What are long and short-term memory LSTM?

Long-short-term memory (LSM) is a computing technique for storing information within a neural network over an extended period of time. It is widely used in deep learning.

This model is ideal for sequence prediction tasks, allowing the network to access past events and consider them for new calculations. This feature sets it apart from standard recurrent neural networks (RNN), which use a single hidden state passed through time.

LSTM architecture: what elements it includes

LSTMs introduce a new component called the memory cell, which allows the network to store and retrieve information over long durations. A cell consists of elements that give the network several options. It must be capable of storing information for extended periods and linking it with new input when needed.


But that’s not all. It’s also essential that the cell automatically removes outdated or irrelevant knowledge from its “memory.” That’s why each cell is controlled by three gates:

  • Input gate: controls what information is added to the memory cell.

  • Forget gate: decides what information should be deleted from the cell.

  • Output gate: controls what information leaves the cell.

How does long short-term memory work?

Long short-term memory cells operate in layers. However, unlike other networks, they retain information over long periods and can process or retrieve it later. Each LSTM cell uses the three gates, as well as a form of short-term and long-term memory.

In the context of long short-term memory, short-term memory is called the hidden state. But unlike other networks, an LSTM cell can also retain long-term memory, which is stored in what’s known as the cell state. New information flows through the three gates.

In the input gate, the current input is multiplied by the hidden state and the previous cycle’s weights. This determines the value of the new input. Important information is then added to the current cell state, becoming the new updated state.

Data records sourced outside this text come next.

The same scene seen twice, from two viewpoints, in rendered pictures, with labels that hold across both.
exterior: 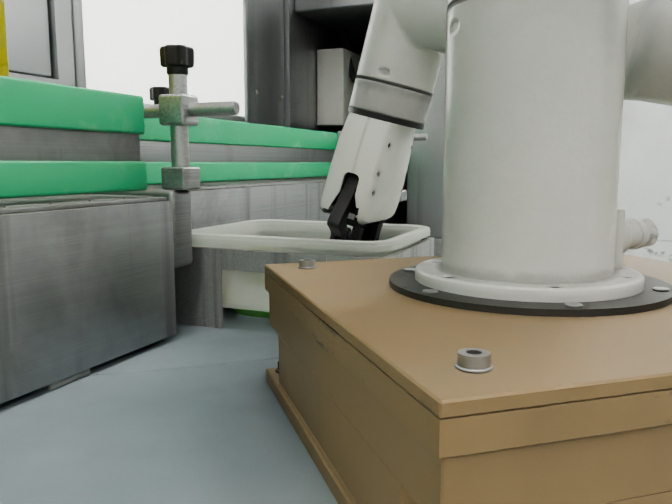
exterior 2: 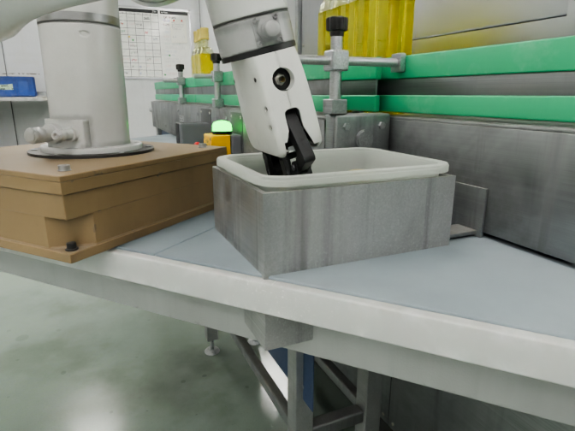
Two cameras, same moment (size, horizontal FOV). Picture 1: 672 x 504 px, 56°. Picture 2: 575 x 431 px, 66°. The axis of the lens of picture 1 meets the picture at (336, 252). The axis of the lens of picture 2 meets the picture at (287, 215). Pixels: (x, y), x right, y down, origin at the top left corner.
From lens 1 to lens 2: 103 cm
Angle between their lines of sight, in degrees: 128
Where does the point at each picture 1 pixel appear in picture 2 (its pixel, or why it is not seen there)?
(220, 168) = (541, 103)
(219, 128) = (548, 50)
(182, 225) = (328, 137)
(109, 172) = (317, 101)
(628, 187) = not seen: outside the picture
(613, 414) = not seen: hidden behind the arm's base
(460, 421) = not seen: hidden behind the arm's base
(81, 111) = (310, 70)
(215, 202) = (490, 142)
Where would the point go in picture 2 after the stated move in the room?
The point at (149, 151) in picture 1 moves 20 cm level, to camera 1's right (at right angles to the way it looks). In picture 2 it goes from (448, 85) to (358, 83)

The forget gate decides which information is kept and which is discarded. It considers both the previous hidden state and the current input. A sigmoid function generates values between 0 and 1 to make this decision—0 means the previous information is forgotten, and 1 is kept as part of the cell’s state.

The final result is calculated through the output gate. This gate uses the hidden state and a sigmoid function then applies a tanh (hyperbolic tangent) activation to the cell state. Then multiply the result to decide what information should exit the cell.

How can LSTM help a software developer?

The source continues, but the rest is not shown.